Ronald Reagan was on crutches when Nancy met him, and she seems immediately to have wanted to take care of him. He called her “mommy.” Their children—two from his previous marriage and two they had together—were jealous of their unassailable bond. In public, she fixed her husband with an adoring gaze that their daughter Patti described as “a mild state of rapture.”

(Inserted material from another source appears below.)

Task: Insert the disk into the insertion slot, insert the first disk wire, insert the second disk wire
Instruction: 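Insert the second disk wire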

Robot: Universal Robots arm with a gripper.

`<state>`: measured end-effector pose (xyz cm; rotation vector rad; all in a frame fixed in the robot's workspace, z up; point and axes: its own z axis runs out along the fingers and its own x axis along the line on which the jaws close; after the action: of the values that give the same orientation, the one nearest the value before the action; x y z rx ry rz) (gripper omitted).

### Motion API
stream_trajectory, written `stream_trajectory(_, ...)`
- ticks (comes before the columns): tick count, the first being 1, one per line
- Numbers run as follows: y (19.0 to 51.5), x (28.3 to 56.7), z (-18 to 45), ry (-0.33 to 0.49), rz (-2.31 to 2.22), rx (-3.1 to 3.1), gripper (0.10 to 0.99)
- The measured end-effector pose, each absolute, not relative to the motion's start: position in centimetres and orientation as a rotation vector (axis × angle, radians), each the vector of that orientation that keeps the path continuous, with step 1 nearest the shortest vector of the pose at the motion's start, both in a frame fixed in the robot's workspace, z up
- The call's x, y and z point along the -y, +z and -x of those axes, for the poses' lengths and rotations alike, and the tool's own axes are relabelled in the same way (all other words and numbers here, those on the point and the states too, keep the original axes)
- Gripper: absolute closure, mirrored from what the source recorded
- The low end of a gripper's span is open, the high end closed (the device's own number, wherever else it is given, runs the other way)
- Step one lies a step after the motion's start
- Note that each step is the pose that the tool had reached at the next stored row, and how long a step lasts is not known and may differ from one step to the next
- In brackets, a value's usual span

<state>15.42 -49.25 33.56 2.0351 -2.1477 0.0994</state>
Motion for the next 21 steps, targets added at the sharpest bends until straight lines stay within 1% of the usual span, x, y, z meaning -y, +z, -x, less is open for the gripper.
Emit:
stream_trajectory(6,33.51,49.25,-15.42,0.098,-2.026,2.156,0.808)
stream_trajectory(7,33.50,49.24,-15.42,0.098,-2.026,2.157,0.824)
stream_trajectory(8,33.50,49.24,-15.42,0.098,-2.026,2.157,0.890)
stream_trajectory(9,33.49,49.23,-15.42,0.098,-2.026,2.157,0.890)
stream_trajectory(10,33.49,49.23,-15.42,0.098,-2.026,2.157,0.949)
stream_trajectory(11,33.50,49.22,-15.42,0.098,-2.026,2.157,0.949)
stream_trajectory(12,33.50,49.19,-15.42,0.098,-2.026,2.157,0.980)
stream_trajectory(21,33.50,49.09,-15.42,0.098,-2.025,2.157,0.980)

Nancy saw Ronnie as a naïf in need of safeguarding from the many people who wanted to take advantage of him. After Reagan was elected governor, her closest ally in defending his interests was Deaver, the PR man who would go on to be a trusted White House aide. Other staff were well-advised to stay on the right side of her. In the 1980 Republican primaries, Nancy was the one who got her husband to fire his dictatorial campaign manager John Sears and bring back the exiled Deaver and Ed Meese, who subsequently got his campaign back on track, and along with James Baker, ran the White House during his first term.

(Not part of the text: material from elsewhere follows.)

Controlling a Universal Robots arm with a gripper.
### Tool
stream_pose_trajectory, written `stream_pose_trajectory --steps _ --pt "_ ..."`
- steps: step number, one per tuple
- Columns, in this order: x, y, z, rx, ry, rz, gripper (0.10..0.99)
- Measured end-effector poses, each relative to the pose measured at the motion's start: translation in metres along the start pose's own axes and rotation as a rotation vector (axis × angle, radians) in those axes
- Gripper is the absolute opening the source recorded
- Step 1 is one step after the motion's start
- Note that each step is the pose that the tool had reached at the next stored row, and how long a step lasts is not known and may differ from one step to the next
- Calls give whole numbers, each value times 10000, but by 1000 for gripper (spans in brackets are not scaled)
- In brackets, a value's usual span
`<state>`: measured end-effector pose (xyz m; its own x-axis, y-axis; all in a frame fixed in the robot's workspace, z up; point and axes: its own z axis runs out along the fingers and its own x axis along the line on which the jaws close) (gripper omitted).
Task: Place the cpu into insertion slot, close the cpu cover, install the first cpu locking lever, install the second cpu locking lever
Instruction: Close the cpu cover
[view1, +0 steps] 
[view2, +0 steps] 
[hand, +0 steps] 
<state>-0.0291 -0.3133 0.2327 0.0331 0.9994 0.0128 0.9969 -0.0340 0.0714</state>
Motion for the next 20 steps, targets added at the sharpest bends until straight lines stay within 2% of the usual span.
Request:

In Washington, Nancy Reagan continued to assume the dual role of protecting her husband and safeguarding his public position. This prioritization became evident following John Hinckley’s assassination attempt in 1981. Nancy was undone by it, maintaining a vigil at her husband’s bedside. She began consulting the celebrity astrologist Joan Quigley to ensure that the president avoided inauspicious alignments after he returned to making public appearances. Fearing he would be killed, Nancy tried to persuade Reagan to retire to California in 1984 instead of running for re-election. Her influence extended deep into the inner workings of the White House. During Reagan’s second term, Nancy essentially fired Don Regan as White House chief of staff herself. Their conflict began when Regan took the position that the president needed less time to recover from his surgery for colon cancer than she thought he did. She soon came to blame Regan for not doing enough to shield the president from the Iran-Contra scandal. “I don’t feel his staff served him well in general,” she told the Los Angeles Times while they were still in the White House in November 1988.

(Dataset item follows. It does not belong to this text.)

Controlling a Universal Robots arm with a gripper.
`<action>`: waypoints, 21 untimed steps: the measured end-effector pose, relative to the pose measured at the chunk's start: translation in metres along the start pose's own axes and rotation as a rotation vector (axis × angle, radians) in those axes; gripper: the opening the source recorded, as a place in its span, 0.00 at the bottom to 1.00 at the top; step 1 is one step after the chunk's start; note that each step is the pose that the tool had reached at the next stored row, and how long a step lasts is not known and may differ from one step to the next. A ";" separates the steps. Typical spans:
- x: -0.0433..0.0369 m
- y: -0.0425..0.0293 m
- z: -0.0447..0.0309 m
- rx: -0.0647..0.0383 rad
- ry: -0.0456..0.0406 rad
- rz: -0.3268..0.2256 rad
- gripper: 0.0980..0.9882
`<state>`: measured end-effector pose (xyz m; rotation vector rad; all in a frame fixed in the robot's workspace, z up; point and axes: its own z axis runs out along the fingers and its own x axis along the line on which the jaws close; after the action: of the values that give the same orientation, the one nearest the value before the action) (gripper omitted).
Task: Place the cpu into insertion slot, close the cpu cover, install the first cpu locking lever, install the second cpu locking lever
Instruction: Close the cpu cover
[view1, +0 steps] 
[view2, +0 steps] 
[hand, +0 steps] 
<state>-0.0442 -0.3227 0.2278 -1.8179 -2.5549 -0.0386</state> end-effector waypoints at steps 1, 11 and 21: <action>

It’s a myth that Nancy, either herself or through her stepfather, drove Reagan’s conversion from left to right. She actually disliked movement conservatives, partly for social reasons. In fact, Nancy had no political agenda of her own other than her husband’s image. In the Cold War, she wanted him to be seen as a peacemaker rather than a warmonger. This prompted her to side with Secretary of State George Shultz in his desire to reopen arms-control negotiations with the Soviets, over the objections of most of the rest of Reagan’s national security team. Nancy helped evict Reagan’s hawkish National Security Adviser William Clark, who worried that she and Deaver were plotting “an outbreak of world peace.” In the second term, Nancy offered crucial support in Reagan’s push for radical disarmament and his backing of Mikhail Gorbachev, despite her potent dislike for Mrs. Gorbachev.
Nancy’s role as her husband’s keeper intensified after he left office. When doctors told her that he was suffering from Alzheimer’s disease, she kept the news from him for a number of years, until 1994. After that, she cared for him behind a veil. For most of their 52 years of marriage, Nancy worried about how to present her husband to the world. For the last decade of his life, she felt that the best way to safeguard his image was by keeping him invisible. Based on the way his standing has grown since he left office, it is hard to argue with her judgment.
*Correction, March 7, 2016: This article misstated that Loyal Davis was an obstetrician. (Return.)